Desde atrás, también con las dos rodillas en tierra, tenía el privilegio de contemplarle de cerca el presidente entonces de la Hermandad Matriz Angel Díaz de la Serna.
Era mediados de Junio. Y hacía mucho calor. Pero el gentío que se fue congregando desde el mediodía en la explanada que se extiende ante la puerta del Santuario por la que aparece la Virgen cada lunes de Pentecostés parecía no reparar en ello. También era lunes. Desde los cuatro puntos cardinales de España habían llegado rocieros para vivir el momento histórico: la primera vez que el Vicario de Cristo visitaba el Rocío.

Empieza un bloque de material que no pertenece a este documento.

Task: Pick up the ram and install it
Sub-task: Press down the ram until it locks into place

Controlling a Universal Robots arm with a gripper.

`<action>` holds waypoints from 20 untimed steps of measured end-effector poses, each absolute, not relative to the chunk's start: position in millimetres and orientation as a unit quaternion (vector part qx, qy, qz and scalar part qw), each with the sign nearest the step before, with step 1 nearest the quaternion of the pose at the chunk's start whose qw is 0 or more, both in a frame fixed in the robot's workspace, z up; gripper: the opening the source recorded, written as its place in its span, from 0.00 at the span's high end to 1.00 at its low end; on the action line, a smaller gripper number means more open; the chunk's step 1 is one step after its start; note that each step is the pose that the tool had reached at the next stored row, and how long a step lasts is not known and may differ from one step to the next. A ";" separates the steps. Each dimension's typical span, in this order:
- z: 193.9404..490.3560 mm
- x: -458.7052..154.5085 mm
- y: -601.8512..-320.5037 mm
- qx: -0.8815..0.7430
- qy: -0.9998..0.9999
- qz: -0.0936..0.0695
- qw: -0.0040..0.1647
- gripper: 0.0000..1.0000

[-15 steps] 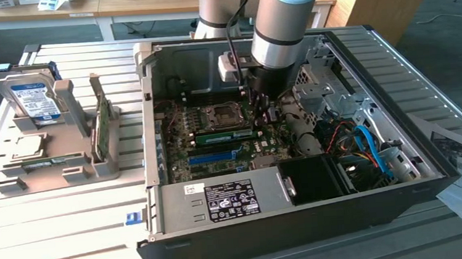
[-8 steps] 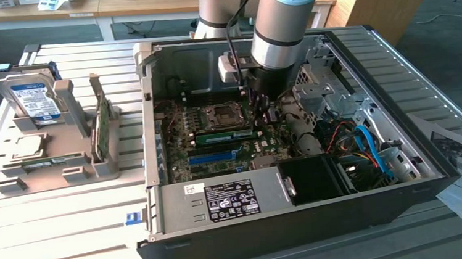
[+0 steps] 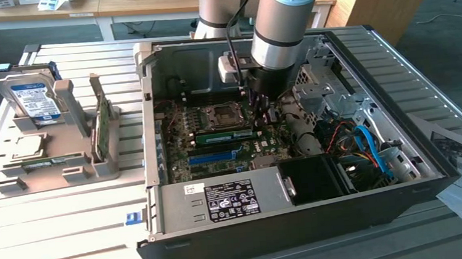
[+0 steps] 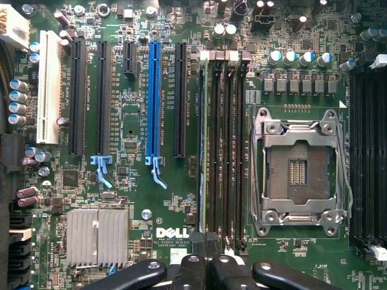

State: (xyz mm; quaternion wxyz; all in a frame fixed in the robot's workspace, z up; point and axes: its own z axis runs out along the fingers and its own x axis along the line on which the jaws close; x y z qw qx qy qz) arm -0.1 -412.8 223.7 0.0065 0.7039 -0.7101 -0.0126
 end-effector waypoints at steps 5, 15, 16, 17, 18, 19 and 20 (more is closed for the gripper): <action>222.9 -0.1 -412.8 0.704 -0.710 -0.012 0.006 0.89; 221.7 -0.1 -412.8 0.704 -0.710 -0.012 0.006 0.89; 221.8 -0.1 -412.8 0.704 -0.710 -0.012 0.006 0.89; 222.4 -0.1 -412.7 0.704 -0.710 -0.013 0.006 0.89; 223.2 -0.1 -412.6 0.704 -0.710 -0.013 0.006 0.89; 224.4 -0.2 -412.7 0.704 -0.710 -0.013 0.006 0.89; 226.0 -0.2 -412.8 0.704 -0.710 -0.012 0.006 0.89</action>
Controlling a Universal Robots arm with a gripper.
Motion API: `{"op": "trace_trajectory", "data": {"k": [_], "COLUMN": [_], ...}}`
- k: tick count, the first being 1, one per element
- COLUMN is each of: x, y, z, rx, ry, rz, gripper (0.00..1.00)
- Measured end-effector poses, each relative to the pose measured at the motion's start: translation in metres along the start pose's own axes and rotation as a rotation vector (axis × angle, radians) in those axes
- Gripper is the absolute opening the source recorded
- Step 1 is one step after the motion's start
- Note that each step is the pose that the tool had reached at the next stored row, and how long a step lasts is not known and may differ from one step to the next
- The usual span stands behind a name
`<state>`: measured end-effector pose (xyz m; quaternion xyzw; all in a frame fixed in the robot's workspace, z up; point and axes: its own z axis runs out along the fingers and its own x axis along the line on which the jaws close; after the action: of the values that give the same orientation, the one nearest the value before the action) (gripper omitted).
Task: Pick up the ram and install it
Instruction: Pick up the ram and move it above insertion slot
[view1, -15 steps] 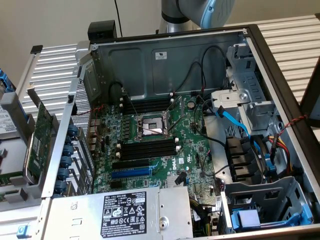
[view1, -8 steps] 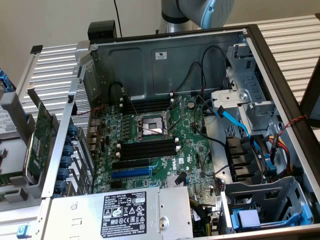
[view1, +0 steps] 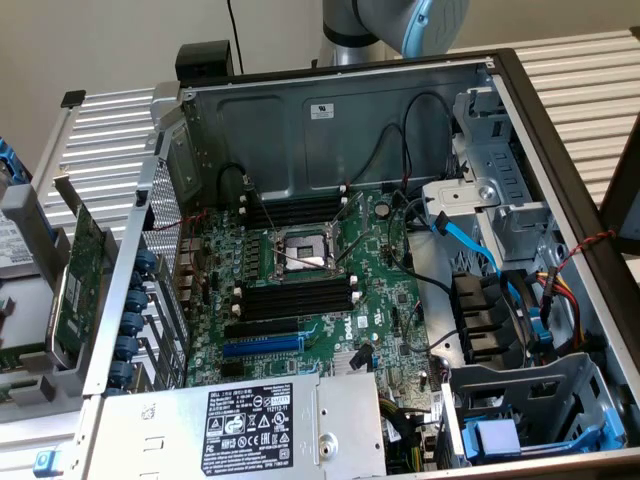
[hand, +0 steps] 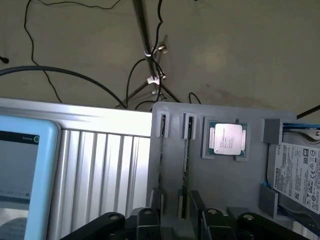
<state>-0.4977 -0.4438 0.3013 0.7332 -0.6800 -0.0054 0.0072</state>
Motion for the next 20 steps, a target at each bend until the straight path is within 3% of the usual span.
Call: {"op": "trace_trajectory", "data": {"k": [4,5,20], "x": [0.002,0.002,0.005], "y": [-0.0005,-0.0008,-0.0079], "z": [0.0073,0.0091,0.0364], "rx": [0.0,0.0001,0.0005], "ry": [-0.0016,-0.0019,-0.0037], "rz": [0.011,0.013,0.045], "gripper": [0.38,0.45,0.45]}}
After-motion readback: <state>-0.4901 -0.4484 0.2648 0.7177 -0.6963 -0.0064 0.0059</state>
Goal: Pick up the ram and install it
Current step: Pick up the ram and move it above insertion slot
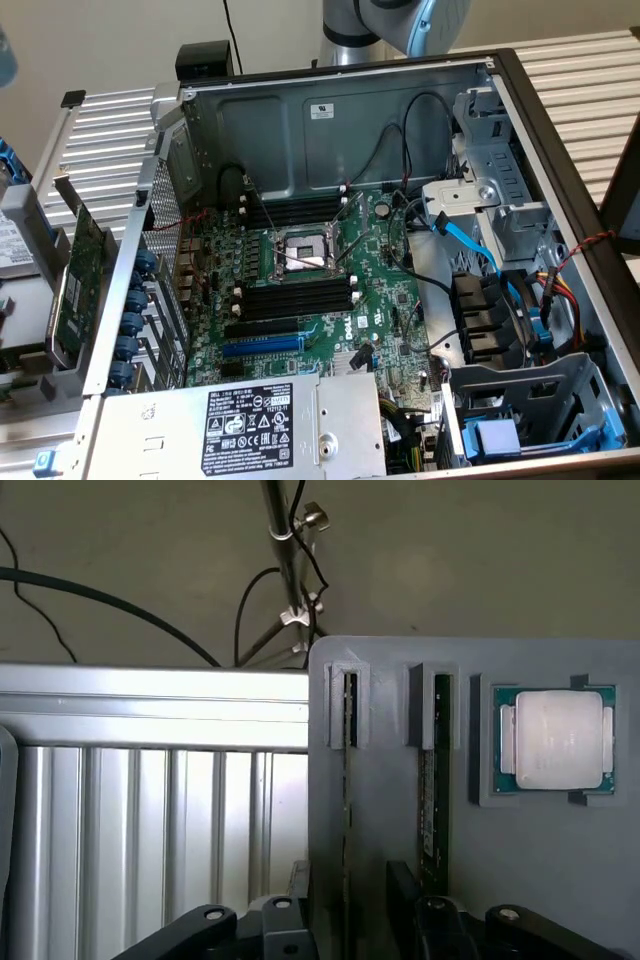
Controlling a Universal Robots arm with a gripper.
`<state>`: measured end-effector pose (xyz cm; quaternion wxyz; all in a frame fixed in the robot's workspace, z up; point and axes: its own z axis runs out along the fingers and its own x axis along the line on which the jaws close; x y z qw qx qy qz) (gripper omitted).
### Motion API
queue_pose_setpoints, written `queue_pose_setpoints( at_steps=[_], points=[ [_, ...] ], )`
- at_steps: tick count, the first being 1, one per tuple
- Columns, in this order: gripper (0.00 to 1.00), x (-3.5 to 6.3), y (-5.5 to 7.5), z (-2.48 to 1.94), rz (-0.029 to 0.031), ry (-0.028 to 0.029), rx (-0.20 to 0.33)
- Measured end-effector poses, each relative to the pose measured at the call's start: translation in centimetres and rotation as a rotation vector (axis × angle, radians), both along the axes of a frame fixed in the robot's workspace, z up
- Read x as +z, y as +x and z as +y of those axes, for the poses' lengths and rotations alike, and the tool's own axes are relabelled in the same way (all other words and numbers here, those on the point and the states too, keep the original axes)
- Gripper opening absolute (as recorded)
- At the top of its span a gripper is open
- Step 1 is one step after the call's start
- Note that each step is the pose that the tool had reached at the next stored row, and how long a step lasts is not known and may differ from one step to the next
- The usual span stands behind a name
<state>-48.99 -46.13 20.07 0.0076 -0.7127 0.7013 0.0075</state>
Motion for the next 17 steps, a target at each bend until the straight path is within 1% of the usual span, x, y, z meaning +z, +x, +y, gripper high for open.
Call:
queue_pose_setpoints(
  at_steps=[1,2,4,5,7,8,10,17],
  points=[
    [0.36,-0.02,0.0,-0.03,0.0002,0.0005,0.000],
    [0.36,-0.05,0.0,-0.08,0.0003,0.0013,0.000],
    [0.24,-0.10,0.0,-0.13,0.0002,0.0029,0.000],
    [0.24,-0.10,0.0,-0.16,0.0003,0.0036,-0.001],
    [0.13,-0.04,0.0,-0.23,0.0003,0.0057,-0.001],
    [0.13,0.10,0.0,-0.26,0.0000,0.0066,-0.001],
    [0.13,0.79,0.0,-0.36,0.0002,0.0073,-0.002],
    [0.13,3.88,0.0,-0.76,0.0001,0.0076,-0.002]
  ],
)
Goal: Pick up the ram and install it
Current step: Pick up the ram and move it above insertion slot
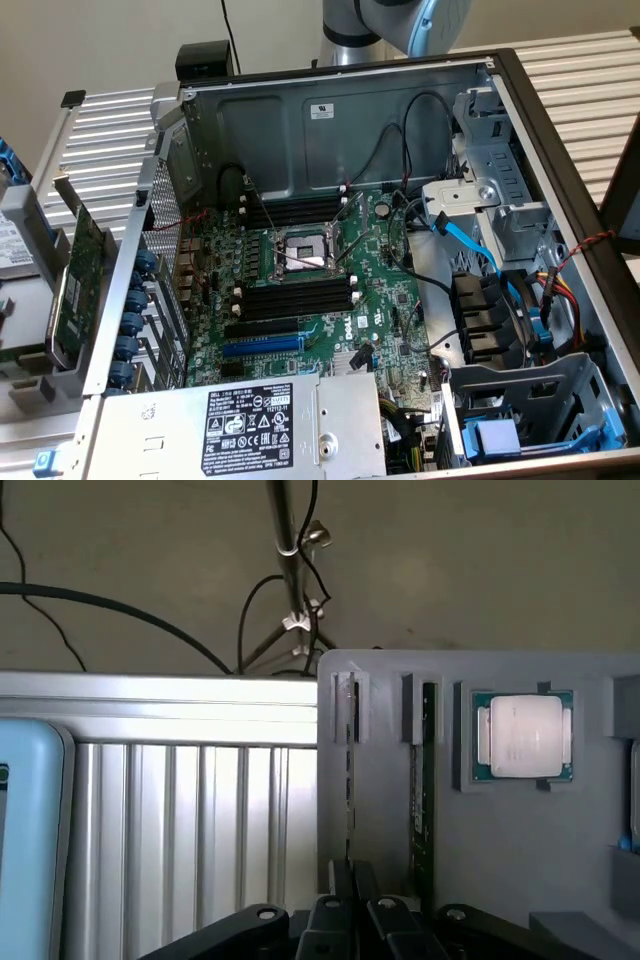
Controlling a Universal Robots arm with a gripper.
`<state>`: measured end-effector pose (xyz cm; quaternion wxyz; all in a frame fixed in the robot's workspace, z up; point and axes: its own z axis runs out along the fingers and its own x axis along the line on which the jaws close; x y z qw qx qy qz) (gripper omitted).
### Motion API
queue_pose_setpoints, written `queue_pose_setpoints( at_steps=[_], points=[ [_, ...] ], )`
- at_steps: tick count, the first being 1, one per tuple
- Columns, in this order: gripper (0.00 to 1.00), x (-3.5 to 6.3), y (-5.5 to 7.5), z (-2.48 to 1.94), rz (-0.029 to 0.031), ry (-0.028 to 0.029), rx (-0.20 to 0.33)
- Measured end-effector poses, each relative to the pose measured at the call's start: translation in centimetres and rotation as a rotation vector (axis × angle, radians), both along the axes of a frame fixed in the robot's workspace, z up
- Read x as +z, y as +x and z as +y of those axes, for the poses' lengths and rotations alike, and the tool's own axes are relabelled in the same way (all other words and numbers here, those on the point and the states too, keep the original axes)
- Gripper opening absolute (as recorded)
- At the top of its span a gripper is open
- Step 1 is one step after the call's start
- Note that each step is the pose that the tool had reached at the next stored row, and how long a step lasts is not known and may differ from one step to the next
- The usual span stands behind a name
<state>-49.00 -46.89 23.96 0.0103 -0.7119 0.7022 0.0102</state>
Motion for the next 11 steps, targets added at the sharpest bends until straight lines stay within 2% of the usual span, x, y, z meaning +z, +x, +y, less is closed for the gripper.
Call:
queue_pose_setpoints(
  at_steps=[5,11],
  points=[
    [0.13,2.31,0.2,-0.20,0.0003,-0.0002,0.000],
    [0.13,5.01,1.0,-0.36,0.0001,-0.0001,0.000]
  ],
)
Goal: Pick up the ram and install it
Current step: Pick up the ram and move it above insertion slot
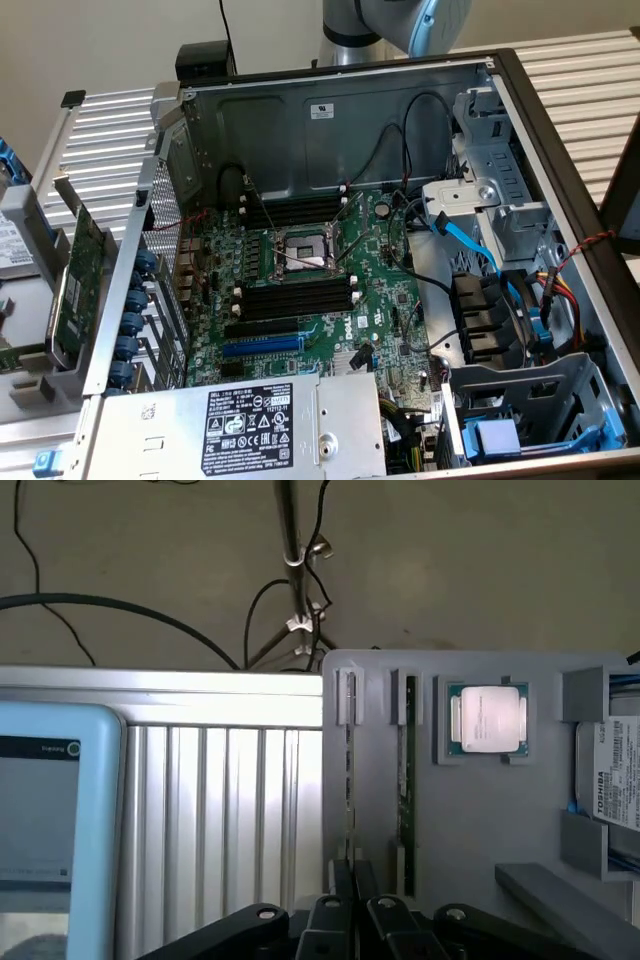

Impaciente espera porque el Pontífice había de trasladarse antes a los Lugares colombinos. La previsión protocolaria fijaba su llegada al helipuerto ocasional de la aldea almonteña, instalado en el campo de futbol, a las seis y veinte de la tarde, pero el helicóptero papal y los otros cinco que ocupaban las personalidades de su séquito no aterrizaron hasta las siete menos diez.
La muchedumbre en ese momento, a solicitud del canónigo de la Catedral de Huelva Antonio Bueno, saludó la aparición agitando banderas y pronto se fundieron con el repique del Santuario, el de todos los campaniles de las capillas de las Hermandades filiales y los gritos de ¡Viva el Papa rociero!.
Fijaba también el protocolo que la estancia durase una hora y que Juan Pablo segundo la diese por concluida a las 19.40 trasladándose entonces de vuelta al helipuerto.
No sucedió así. El Papa se marchó pasadas las ocho. Y se le notaba que no tenía ganas de irse. ¿Qué sabrán los vaticanistas de los relojes del Rocío?